It boils down to this: The only "legitimate" functions of government are to protect the life and liberty of the people it represents. Even these functions need not be provided as a monopoly, however. In fact, the argument can be (and has been) made that providing these functions in this manner itself violates the principles which the government claims to uphold.
The production of security, like any other industry, is best left to the free market.
You say that what we see around us is the result of "less stringent regulations." On the contrary, it is the result of stringent regulations limiting the field of competition, followed by a relaxation of those regulations for the established few. Every regulatory agency is staffed by former employees of the industry it regulates. Does this not seem like a conflict of interest to you? Former members of regulatory committees regularly take positions in the industry they regulated. Does
this not seem like a conflict of interest to you? Industries spend great deals of money on lobbyists to get laws passed which limit their competition. Does this seem like a free market to you?

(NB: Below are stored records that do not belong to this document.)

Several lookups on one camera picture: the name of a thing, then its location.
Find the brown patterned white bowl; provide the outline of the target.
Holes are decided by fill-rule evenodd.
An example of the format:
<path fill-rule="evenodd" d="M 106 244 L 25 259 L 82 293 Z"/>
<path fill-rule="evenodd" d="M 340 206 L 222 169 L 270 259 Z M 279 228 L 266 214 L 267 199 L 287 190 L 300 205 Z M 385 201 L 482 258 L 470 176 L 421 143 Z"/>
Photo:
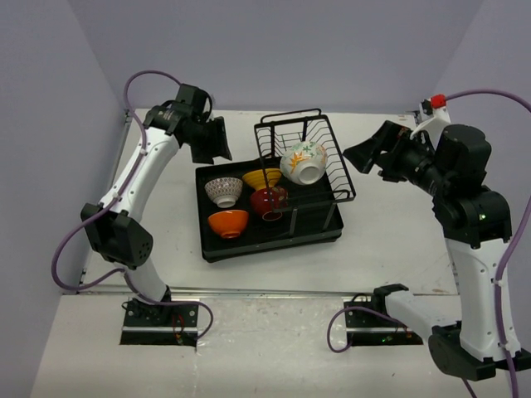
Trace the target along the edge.
<path fill-rule="evenodd" d="M 219 208 L 233 207 L 239 199 L 243 181 L 237 177 L 219 177 L 204 186 L 208 198 Z"/>

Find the orange bowl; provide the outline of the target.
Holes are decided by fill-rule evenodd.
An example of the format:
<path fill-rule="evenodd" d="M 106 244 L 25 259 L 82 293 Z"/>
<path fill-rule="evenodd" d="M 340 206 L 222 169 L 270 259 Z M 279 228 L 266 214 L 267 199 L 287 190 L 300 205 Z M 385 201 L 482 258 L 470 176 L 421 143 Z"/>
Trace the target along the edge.
<path fill-rule="evenodd" d="M 244 210 L 219 211 L 207 218 L 211 230 L 222 239 L 235 239 L 245 230 L 249 213 Z"/>

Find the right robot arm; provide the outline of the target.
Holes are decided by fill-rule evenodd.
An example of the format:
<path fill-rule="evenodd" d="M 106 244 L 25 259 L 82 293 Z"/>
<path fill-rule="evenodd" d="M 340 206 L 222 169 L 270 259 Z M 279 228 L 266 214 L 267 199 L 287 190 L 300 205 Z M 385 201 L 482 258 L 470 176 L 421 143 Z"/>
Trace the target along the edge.
<path fill-rule="evenodd" d="M 411 329 L 426 343 L 437 368 L 467 381 L 500 369 L 526 371 L 530 354 L 516 336 L 502 259 L 512 227 L 509 204 L 485 184 L 491 146 L 485 134 L 464 124 L 418 132 L 385 122 L 343 155 L 362 173 L 378 167 L 388 182 L 410 182 L 431 196 L 459 287 L 461 318 L 447 319 L 404 285 L 373 291 L 370 315 L 381 326 Z"/>

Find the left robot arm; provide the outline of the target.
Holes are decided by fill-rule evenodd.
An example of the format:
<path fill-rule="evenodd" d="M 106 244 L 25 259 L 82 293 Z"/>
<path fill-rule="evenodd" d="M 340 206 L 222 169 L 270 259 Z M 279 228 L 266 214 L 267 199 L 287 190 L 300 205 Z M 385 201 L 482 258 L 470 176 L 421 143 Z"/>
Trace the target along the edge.
<path fill-rule="evenodd" d="M 213 164 L 232 158 L 222 117 L 212 116 L 213 100 L 193 85 L 180 85 L 175 99 L 153 107 L 139 121 L 140 140 L 124 170 L 96 205 L 81 211 L 93 251 L 115 264 L 126 284 L 145 302 L 144 317 L 155 326 L 173 314 L 169 288 L 151 260 L 153 236 L 141 221 L 161 174 L 179 149 L 187 145 L 194 163 Z"/>

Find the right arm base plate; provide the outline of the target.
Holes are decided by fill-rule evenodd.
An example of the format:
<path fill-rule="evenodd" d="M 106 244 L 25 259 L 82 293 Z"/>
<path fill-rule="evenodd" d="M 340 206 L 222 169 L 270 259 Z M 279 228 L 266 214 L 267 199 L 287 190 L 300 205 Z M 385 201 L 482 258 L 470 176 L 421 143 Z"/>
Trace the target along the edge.
<path fill-rule="evenodd" d="M 337 320 L 344 320 L 345 343 L 336 347 L 331 332 Z M 346 352 L 351 347 L 420 346 L 420 336 L 398 321 L 383 313 L 378 299 L 373 294 L 357 293 L 343 301 L 339 310 L 329 321 L 326 343 L 331 352 Z"/>

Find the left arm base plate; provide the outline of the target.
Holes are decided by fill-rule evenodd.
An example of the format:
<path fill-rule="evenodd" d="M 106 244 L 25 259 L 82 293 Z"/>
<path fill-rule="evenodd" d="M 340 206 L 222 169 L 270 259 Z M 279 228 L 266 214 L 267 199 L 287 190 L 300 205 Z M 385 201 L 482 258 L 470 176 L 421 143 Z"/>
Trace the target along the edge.
<path fill-rule="evenodd" d="M 122 309 L 120 345 L 197 346 L 197 305 L 152 306 L 132 298 Z"/>

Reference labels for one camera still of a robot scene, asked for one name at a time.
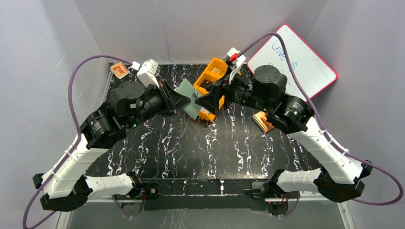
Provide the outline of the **green card holder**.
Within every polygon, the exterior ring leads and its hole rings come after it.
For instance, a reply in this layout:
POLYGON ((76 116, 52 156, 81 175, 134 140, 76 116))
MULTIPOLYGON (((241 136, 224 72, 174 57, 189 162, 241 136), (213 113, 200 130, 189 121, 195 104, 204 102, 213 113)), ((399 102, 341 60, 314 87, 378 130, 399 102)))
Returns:
POLYGON ((183 79, 183 81, 176 89, 176 92, 190 99, 190 103, 183 107, 182 110, 191 119, 197 119, 199 112, 202 109, 202 106, 195 103, 195 100, 201 97, 201 94, 198 92, 198 90, 187 79, 183 79))

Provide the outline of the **yellow three-compartment bin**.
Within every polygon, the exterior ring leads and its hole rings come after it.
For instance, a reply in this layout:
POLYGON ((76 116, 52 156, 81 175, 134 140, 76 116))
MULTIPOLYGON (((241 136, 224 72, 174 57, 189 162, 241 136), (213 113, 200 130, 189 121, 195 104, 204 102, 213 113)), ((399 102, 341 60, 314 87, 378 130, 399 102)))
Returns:
MULTIPOLYGON (((204 71, 200 74, 199 78, 195 81, 195 83, 193 84, 193 86, 198 90, 198 92, 201 95, 205 95, 207 93, 210 92, 210 89, 204 89, 202 87, 200 87, 200 85, 202 84, 203 81, 210 81, 212 82, 212 84, 219 80, 221 77, 223 77, 227 71, 227 64, 218 58, 213 58, 211 60, 211 62, 207 65, 207 67, 204 69, 204 71), (223 72, 222 75, 217 75, 214 73, 211 73, 212 68, 214 67, 218 67, 220 68, 223 72)), ((212 123, 215 118, 216 115, 210 113, 208 110, 206 110, 205 108, 202 108, 201 111, 199 112, 198 117, 202 120, 205 120, 207 122, 212 123)))

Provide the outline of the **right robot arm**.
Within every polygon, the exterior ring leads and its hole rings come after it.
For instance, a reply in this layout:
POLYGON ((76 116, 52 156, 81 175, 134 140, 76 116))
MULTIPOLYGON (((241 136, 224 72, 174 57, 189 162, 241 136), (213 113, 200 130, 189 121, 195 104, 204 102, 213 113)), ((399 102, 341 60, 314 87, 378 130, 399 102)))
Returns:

This is not a free market. This is Fascism. Corporatism. Crony Capitalism. Call it whatever you like, it is the unholy marriage of business and state, starting with the very concept of the limited liability corporation. That legal fiction has allowed CEOs and other corporate officers to run their company, and their stockholders, into the ground, and walk away richer than when they started. That legal fiction has allowed corporations to fund political candidates as if they were people. That legal fiction has enabled a great deal of the misery which you call the fault of the "free market."